United States District Court, D. Connecticut

October 28, 2019



          Janet Bond Arterton, U.S.D.J.

         The Government "moves the Court to significantly limit the proposed testimony of the defendant's expert witness, law professor Ronald J. Gilson, and compel the defendant's compliance with the Standing Order on Discovery." (Mot. to Limit [Doc. # 535] at 1.) Defendant opposes. ([Doc. #539].)

         I. Background

         The Court assumes the parties' familiarity with the underlying facts of this case. On December 18, 2018, Defendant notified the Government by letter that "he may call Professor Ronald J. Gilson as an expert witness on the topic of corporate governance, Alstom, S.A.'s (together with its affiliates, 'Alstom's') corporate governance and structure, and Mr. Hoskins's position in that structure." (Ex. 1 (December 2018 Notice) to Mot. to Limit [Doc. # 535-1] at 1.) The December 2018 Letter set out Professor Gilson's qualifications and indicated that he

will testify about: 1) principles of corporate governance and corporate structure, including the manner in which a corporation relies on establishing a clear hierarchy of authority in managing its business; 2) Alstom's corporate governance structure during the period in which Mr. Hoskins was employed by Alstom; and 3) Mr. Hoskin's [sic] position in that structure, including his authority within the Alstom organization with respect to the retention of local agents.

(Id. at 2.) Professor Gilson's testimony "regarding principles of corporate governance and corporate structure" would be "based on his academic research and professional experience." (Id.) His testimony "regarding Alstom's structure and Mr. Hoskins's position" would be "based on his academic research and professional experience as well as documents previously provided by the government in discovery, including: corporate organizational charts; internal Alstom presentations and memoranda; and documents from Mr. Hoskins's personnel file, as well as publicly available corporate records." (Id.) Mr. Hoskins also "reserve[d] the right to elicit additional testimony from Professor Gilson to further elucidate these topics or to rebut evidence introduced by the government." (Id.)

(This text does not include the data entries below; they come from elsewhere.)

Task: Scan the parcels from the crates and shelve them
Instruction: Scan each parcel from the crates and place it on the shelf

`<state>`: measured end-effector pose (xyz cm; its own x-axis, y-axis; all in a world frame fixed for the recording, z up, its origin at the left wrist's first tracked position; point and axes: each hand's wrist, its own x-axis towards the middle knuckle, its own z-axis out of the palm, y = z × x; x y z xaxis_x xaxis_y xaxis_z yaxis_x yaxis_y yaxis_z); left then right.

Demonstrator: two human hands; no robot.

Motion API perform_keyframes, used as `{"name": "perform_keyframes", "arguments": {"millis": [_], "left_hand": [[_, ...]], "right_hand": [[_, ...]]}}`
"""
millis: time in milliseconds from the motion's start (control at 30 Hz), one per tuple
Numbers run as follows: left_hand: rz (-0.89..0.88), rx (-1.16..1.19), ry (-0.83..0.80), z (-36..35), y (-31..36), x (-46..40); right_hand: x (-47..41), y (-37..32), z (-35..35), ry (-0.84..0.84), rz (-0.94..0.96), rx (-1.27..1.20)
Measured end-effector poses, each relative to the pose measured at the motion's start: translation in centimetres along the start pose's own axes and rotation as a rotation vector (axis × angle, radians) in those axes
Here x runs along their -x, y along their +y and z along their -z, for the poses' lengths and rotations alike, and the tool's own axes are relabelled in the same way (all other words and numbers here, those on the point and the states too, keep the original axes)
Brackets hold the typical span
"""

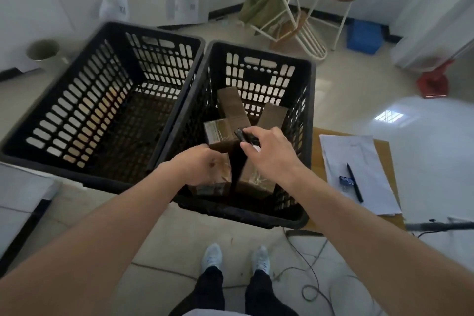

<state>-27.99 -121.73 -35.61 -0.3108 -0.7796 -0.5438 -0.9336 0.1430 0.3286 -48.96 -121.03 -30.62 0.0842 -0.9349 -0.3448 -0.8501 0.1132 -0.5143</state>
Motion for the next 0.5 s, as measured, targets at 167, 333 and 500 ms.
{"name": "perform_keyframes", "arguments": {"millis": [167, 333, 500], "left_hand": [[0.089, -0.131, -0.035, -1.2, -0.5, -1.6], [0.101, -0.114, 0.021, -0.2, -0.3, -2.0], [0.111, 0.064, 0.075, 3.1, 0.2, -0.8]], "right_hand": [[-1.1, 1.1, -0.2, -0.043, 0.016, -0.023], [-1.5, 1.4, 0.3, -0.057, 0.021, -0.018], [-1.9, 0.8, 1.8, -0.023, 0.078, -0.032]]}}
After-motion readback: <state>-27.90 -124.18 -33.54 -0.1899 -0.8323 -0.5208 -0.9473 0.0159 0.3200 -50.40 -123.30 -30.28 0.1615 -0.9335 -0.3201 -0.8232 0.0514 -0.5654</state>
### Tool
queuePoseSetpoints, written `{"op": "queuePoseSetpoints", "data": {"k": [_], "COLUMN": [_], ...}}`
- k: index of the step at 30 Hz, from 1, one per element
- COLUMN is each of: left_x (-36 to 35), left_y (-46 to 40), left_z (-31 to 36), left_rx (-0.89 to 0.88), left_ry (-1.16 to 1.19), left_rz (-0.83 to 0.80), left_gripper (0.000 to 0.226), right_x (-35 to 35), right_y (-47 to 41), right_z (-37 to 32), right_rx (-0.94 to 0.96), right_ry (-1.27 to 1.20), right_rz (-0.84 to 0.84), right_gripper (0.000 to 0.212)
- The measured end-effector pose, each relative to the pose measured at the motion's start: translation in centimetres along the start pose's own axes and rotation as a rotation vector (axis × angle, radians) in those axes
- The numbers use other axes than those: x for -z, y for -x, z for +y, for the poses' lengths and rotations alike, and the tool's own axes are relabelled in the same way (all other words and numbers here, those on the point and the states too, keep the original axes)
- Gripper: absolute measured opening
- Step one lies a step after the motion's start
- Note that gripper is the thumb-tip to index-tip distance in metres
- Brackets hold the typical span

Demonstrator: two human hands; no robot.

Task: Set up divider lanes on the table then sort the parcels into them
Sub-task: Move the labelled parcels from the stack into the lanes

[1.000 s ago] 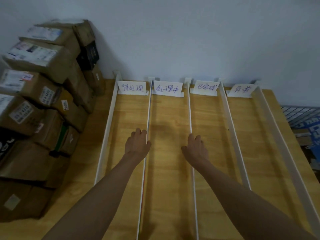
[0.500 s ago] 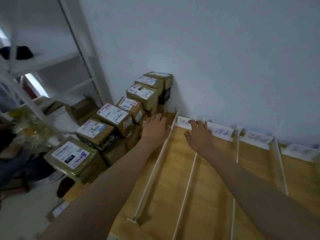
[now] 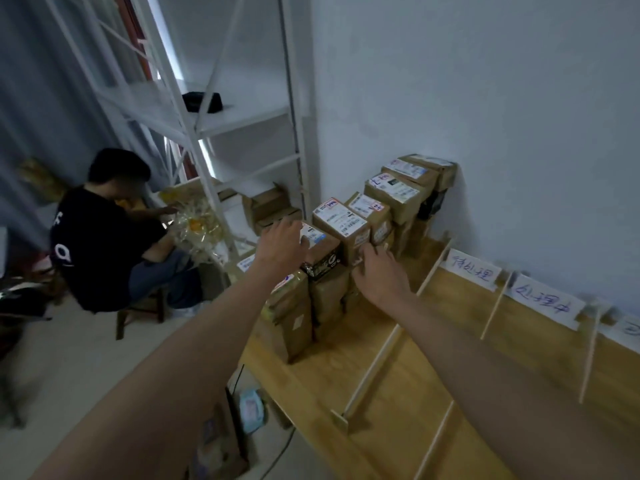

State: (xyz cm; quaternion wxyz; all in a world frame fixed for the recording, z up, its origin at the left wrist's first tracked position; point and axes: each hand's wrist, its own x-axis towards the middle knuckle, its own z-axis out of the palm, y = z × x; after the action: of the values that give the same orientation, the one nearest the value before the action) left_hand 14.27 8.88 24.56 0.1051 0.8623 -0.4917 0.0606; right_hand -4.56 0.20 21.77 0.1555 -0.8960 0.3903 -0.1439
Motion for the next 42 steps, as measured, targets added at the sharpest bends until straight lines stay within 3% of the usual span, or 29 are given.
{"op": "queuePoseSetpoints", "data": {"k": [10, 15, 18, 21, 24, 33, 38, 42], "left_x": [-5.2, -7.1, -8.1, -8.8, -9.0, -5.4, -3.7, -3.8], "left_y": [0.2, -1.3, -1.7, -1.7, -1.3, 3.0, 7.1, 10.5], "left_z": [-13.0, -16.5, -17.4, -17.9, -18.4, -20.7, -21.8, -21.1], "left_rx": [0.104, 0.123, 0.142, 0.168, 0.188, 0.17, 0.179, 0.175], "left_ry": [0.002, 0.006, 0.133, 0.255, 0.33, 0.559, 0.578, 0.595], "left_rz": [-0.24, -0.333, -0.359, -0.33, -0.269, -0.034, 0.056, 0.058], "left_gripper": [0.048, 0.06, 0.06, 0.068, 0.072, 0.057, 0.053, 0.058], "right_x": [-7.4, -10.1, -11.2, -12.2, -12.9, -13.8, -14.5, -14.5], "right_y": [-0.4, -0.6, -0.9, -0.9, -0.8, 0.3, 2.4, 5.7], "right_z": [-9.0, -11.6, -13.0, -14.3, -15.4, -18.0, -19.1, -18.2], "right_rx": [-0.114, -0.269, -0.398, -0.529, -0.595, -0.6, -0.614, -0.623], "right_ry": [-0.13, -0.254, -0.356, -0.458, -0.523, -0.602, -0.654, -0.706], "right_rz": [-0.193, -0.229, -0.195, -0.148, -0.08, 0.125, 0.2, 0.272], "right_gripper": [0.017, 0.023, 0.032, 0.038, 0.031, 0.018, 0.044, 0.03]}}
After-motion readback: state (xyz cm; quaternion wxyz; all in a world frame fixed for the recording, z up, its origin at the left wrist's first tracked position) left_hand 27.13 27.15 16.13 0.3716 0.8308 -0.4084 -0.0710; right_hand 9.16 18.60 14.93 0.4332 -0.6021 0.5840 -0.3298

         On September 18, 2019, Defendant disclosed to the Government his witness list, which includes Professor Gilson. (Mot. to Limit at 3.) On September 25, 2019, the Government sent a letter to counsel for Defendant to request additional detail regarding Professor Gilson's testimony. (Ex. 2 (September 2019 Letter) to Mot. to Limit [Doc. # 535-2].) The September 2019 Letter described the content of the December 2018 Notice as "more a list of topics than it is a summary of the testimony and opinions you intend to elicit from Professor Gilson." (Id. at 1.) The Government requested additional summary of the opinions to be elicited and the specific bases of those opinions. (Id. at 1-2.)

         On October 8, 2019, Defendant provided to the Government an additional notice regarding Professor Gilson's testimony. (Ex. 3 (Revised Notice) to Mot. to Limit [Doc. # 535-3].) The Revised Notice provides a "more detailed description of Professor Gilson's anticipated testimony and the bases for his conclusions." (Id. at 1.) The Revised Notice explains that "Professor Gilson is an expert in complex business entities, including corporations, and corporate governance and will testify-about the nature and structure of corporations generally." (Id.) The Revised Notice goes on to describe general aspects of typical corporate structure and governance. (Id. at 1-2.) The Revised Notice also states that "Professor Gilson will testify that, during the relevant time period, Alstom, S.A. was a French public limited liability company" which "was not an operating entity but rather managed the performance of and provided services to Alstom's many operating units." (Id. at 2.) He also "will testify about the structure of the Alstom conglomerate" and that "Alstom Power Inc. ('API') was a U.S. operating entity within the Alstom conglomerate that was part of the power Sector." (Id. 2-3.) Professor Gilson will explain that "API was owned by Alstom Inc., the holding company of Alstom in the United States, which was ultimately wholly owned by Alstom, S.A." (Id. at 3.)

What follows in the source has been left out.